Pourtant, le fait de prendre acte de la reconnaissance d’Israël n’aurait pas nécessairement dû déboucher sur une confrontation. Une déclaration soigneusement formulée aurait pu atteindre plusieurs objectifs à la fois. L’Arménie aurait pu saluer la décision d’Israël comme une affirmation de la vérité historique. Elle aurait pu remercier Israël sans critiquer la Turquie. Elle aurait pu mettre l’accent sur la réconciliation. Elle aurait pu réaffirmer son engagement en faveur de la paix régionale tout en insistant sur le fait qu’une reconnaissance honnête de l’histoire renforce, plutôt qu’elle n’affaiblit, la réconciliation. Une telle approche aurait su trouver un équilibre entre principes et pragmatisme. Au lieu de cela, l’Arménie a en fait choisi l’absence de réaction.

Les implications pour la diaspora arménienne

La position de Pashinyan a également des implications pour la diaspora arménienne. Depuis plus d’un siècle, les communautés arméniennes d’Amérique du Nord, d’Europe, d’Amérique latine, d’Australie et du Moyen-Orient se battent pour obtenir cette reconnaissance par le biais de la recherche universitaire, de l’éducation du public, du plaidoyer politique et d’initiatives juridiques. Leurs efforts ont transformé ce qui était autrefois une tragédie largement oubliée en l’un des cas de génocide les mieux documentés au monde. Alors que le gouvernement arménien lui-même semble réticent à reconnaître ces acquis, nombreux sont ceux, au sein de la diaspora, qui se demandent inévitablement si leurs sacrifices continuent de bénéficier d’un soutien officiel. Cela risque d’aggraver le fossé grandissant entre Erevan et la communauté arménienne mondiale.

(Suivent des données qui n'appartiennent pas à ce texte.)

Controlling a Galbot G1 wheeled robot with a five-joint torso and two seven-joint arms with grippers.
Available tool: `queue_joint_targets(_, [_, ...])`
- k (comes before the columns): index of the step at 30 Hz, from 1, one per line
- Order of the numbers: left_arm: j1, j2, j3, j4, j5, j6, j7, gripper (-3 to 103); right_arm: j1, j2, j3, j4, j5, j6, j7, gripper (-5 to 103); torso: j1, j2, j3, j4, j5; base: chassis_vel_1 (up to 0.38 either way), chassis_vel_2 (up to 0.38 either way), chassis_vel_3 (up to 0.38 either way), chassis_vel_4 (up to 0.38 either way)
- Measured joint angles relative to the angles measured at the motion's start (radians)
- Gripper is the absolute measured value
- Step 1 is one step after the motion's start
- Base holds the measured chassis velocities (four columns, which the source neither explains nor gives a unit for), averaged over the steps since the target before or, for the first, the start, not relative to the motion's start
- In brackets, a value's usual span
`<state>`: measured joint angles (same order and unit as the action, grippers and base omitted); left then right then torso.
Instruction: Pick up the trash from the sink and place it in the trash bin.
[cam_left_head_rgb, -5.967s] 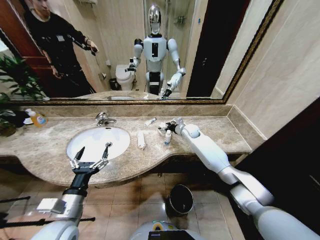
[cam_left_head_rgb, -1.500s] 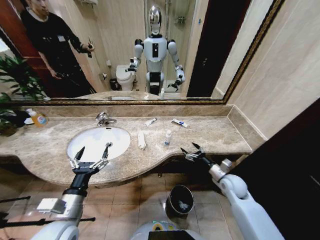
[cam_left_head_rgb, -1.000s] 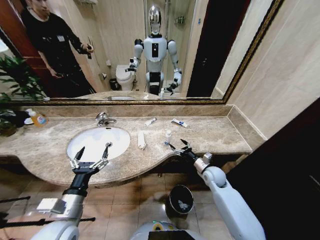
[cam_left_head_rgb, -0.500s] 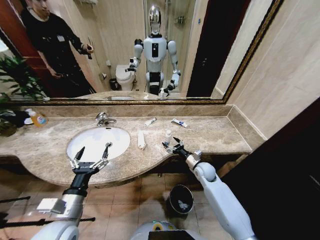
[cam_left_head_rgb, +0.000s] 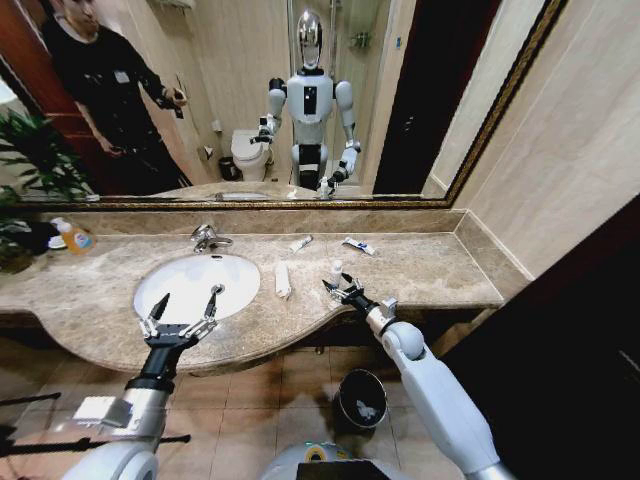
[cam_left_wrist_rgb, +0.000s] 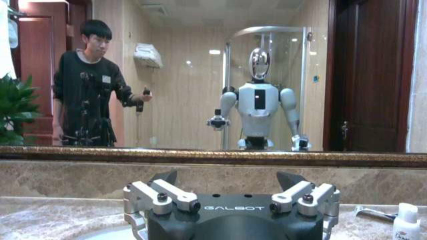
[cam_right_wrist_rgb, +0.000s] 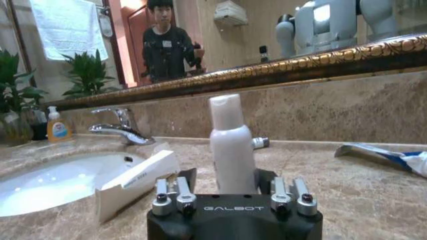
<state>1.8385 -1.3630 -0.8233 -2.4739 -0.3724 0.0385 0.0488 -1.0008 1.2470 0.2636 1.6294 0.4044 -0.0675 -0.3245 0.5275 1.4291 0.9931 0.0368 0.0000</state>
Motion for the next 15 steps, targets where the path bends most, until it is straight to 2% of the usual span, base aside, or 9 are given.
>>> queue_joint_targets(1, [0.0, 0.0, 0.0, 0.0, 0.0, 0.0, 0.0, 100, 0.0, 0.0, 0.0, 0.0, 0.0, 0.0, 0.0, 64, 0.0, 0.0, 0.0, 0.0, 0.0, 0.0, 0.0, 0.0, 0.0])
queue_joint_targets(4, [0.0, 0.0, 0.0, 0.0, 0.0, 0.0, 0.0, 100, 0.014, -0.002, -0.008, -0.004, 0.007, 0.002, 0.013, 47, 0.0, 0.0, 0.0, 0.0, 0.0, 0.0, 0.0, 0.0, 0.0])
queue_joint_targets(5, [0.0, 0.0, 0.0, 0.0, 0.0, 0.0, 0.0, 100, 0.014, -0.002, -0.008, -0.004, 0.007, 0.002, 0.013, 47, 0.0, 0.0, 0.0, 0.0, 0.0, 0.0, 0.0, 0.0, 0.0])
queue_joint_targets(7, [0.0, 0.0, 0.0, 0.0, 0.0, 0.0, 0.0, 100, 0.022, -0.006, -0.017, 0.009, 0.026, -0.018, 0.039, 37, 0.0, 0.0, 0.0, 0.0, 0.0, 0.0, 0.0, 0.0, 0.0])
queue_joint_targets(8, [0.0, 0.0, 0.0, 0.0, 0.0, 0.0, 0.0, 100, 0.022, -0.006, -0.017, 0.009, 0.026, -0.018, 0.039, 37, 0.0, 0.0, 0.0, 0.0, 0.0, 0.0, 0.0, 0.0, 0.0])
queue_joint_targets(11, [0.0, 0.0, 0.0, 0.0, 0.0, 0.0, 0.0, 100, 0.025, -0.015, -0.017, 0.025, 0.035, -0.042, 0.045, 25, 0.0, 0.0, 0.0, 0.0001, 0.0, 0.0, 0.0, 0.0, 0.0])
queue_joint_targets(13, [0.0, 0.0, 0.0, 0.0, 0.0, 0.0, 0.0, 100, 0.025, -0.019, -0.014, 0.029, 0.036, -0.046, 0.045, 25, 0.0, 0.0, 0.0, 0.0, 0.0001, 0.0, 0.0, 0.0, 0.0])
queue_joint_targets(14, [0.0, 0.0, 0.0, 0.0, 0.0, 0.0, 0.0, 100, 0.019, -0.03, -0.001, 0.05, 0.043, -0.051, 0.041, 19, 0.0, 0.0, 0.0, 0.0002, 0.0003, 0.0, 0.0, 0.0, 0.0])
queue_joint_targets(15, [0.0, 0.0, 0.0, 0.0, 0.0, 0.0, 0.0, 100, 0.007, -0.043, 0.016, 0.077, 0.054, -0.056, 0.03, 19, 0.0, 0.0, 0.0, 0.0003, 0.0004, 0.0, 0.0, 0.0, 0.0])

Rien de tout cela ne suggère que l’Arménie doive renoncer à ses efforts pour normaliser ses relations avec la Turquie ou négocier la paix avec l’Azerbaïdjan. En effet, une paix durable reste essentielle. Mais une véritable réconciliation ne peut reposer sur une amnésie sélective. L’Allemagne n’est pas devenue la démocratie la plus forte d’Europe en minimisant l’Holocauste. Elle a affronté ses crimes ouvertement. L’Afrique du Sud n’est pas sortie de l’apartheid en faisant comme si l’injustice n’avait jamais eu lieu. Elle a mis en place des institutions dédiées à la vérité. L’honnêteté historique n’est pas un obstacle à la réconciliation. Elle en est le fondement.

L’histoire offre rarement aux petites nations des victoires diplomatiques. Même lorsqu’elles surviennent pour des raisons imparfaites, les gouvernements avisés savent les reconnaître. Pashinyan ne l’a pas fait. Cela pourrait bien s’avérer être l’une des plus grandes erreurs de calcul stratégiques de son mandat.